Characterization of missing values in untargeted MS-based metabolomics data and evaluation of missing data handling strategies

data analysis
imputation
mass spectrometry
metabolomics
missing data
quality control
  • Objective: The study systematically characterized the sources of missing values (MVs) in untargeted Mass Spectrometry (MS)-based metabolomics data and evaluated various imputation strategies.
  • Missing Value Types: Distinguished between systematic missingness primarily due to Limits of Detection (LOD) and random missingness due to technical issues.
  • Best Strategy: For the prevalent LOD-related MVs, which represent concentrations near zero, simple methods like imputation with half of the minimum observed value were found to be effective and often outperformed complex data-driven methods (e.g., PPCA).
  • Recommendation: Researchers should use targeted imputation strategies based on the nature of the missingness to avoid introducing bias and reducing statistical power.
Published

23 January 2026

PubMed: 30830398 DOI: 10.1007/s11306-018-1420-2 Overview generated by: Gemini 2.5 Flash, 28/11/2025

Key Focus: The Problem of Missing Values in Untargeted Metabolomics

This study provides a systematic characterization of missing values (MVs) in untargeted mass spectrometry (MS)-based metabolomics data and evaluates various strategies for handling these MVs. Missing data is a common issue that can severely reduce statistical power and introduce bias in downstream biomedical studies.

Characterization of Missing Values

The study distinguished two primary types of MVs based on their origin:

  1. Missing Due to Limits of Detection (LOD): This is the most prevalent form and is often systematic. It occurs when a compound’s concentration is below the instrument’s detection threshold. This systematic pattern can be further influenced by run day-dependent effects (e.g., changes in instrument performance over time).
  2. Missing at Random (MAR) or Completely at Random (MCAR): These MVs occur less frequently and are typically a consequence of random technical errors during sample preparation or measurement (e.g., ionization suppression, inconsistent retention time).

Evaluation of Imputation Strategies

The study evaluated several common imputation strategies, including:

  • Fixed-Value Imputation: Replacing MVs with a fixed constant, such as zero, the mean, or a value derived from the limit of detection (LOD) (e.g., half the minimum detected value).
  • Data-Driven Imputation: Using statistical or machine learning methods based on the observed data, such as Probabilistic Principal Component Analysis (PPCA) or \(k\)-Nearest Neighbors (kNN).

Best Performing Strategy

The key finding regarding MV handling was that the best strategy depends on the nature of the missingness:

  • For LOD-related MVs (Systematic Missingness): Simple methods like half-of-the-minimum-observed-value imputation performed surprisingly well and often outperformed more complex data-driven methods. This is because LOD-MVs are not truly random but represent a biological value that is near zero.
  • For MAR/MCAR MVs (Random Missingness): Data-driven methods like PPCA and kNN generally performed better than fixed-value methods. However, given that LOD-MVs dominate untargeted metabolomics, the overall benefit of complex methods was limited.

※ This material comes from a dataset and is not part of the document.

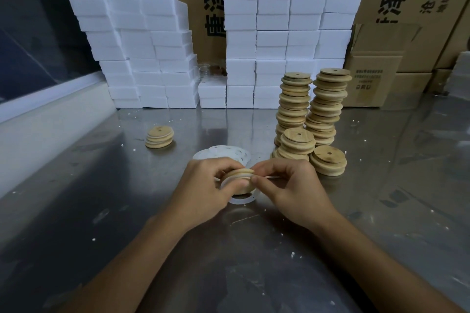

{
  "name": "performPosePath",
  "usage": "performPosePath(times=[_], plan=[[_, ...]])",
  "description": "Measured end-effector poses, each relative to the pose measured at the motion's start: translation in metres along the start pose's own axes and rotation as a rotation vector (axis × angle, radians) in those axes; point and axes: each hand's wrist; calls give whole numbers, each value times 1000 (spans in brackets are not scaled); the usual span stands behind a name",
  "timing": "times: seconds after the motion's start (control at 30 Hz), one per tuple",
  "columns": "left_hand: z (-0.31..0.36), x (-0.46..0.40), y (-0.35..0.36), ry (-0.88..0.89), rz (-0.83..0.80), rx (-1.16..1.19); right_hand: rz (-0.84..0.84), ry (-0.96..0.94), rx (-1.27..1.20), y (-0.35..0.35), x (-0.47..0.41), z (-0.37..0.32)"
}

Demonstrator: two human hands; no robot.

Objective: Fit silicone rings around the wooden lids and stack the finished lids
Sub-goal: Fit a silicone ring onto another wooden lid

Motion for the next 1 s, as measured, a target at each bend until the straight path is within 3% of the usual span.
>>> performPosePath(times=[0.2,0.5,0.73,1.0], plan=[[3,0,0,-68,65,105,1,-48,64,0,0,4],[5,-1,0,-111,111,264,15,22,-37,0,-1,9],[10,-5,-2,-267,216,541,71,104,-223,2,-2,2],[12,-4,-1,-458,195,885,78,237,-540,-1,-3,-11]])
Point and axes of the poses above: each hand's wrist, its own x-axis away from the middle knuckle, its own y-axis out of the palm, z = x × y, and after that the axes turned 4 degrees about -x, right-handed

Conclusions and Recommendations

The study emphasizes that the high proportion of systematic, LOD-related missingness is a characteristic feature of untargeted MS-based metabolomics.

Researchers should: 1. Characterize Missingness: Visually inspect data to distinguish systematic LOD-MVs from random MVs. 2. Apply Targeted Imputation: For the high number of LOD-MVs, use a simple, robust method like imputation with a small value (e.g., half the minimum). 3. Future Development: The authors call for the development of new, tailored imputation methods that can explicitly and simultaneously model both the systematic (LOD) and random (MAR/MCAR) components of missingness in metabolomics data.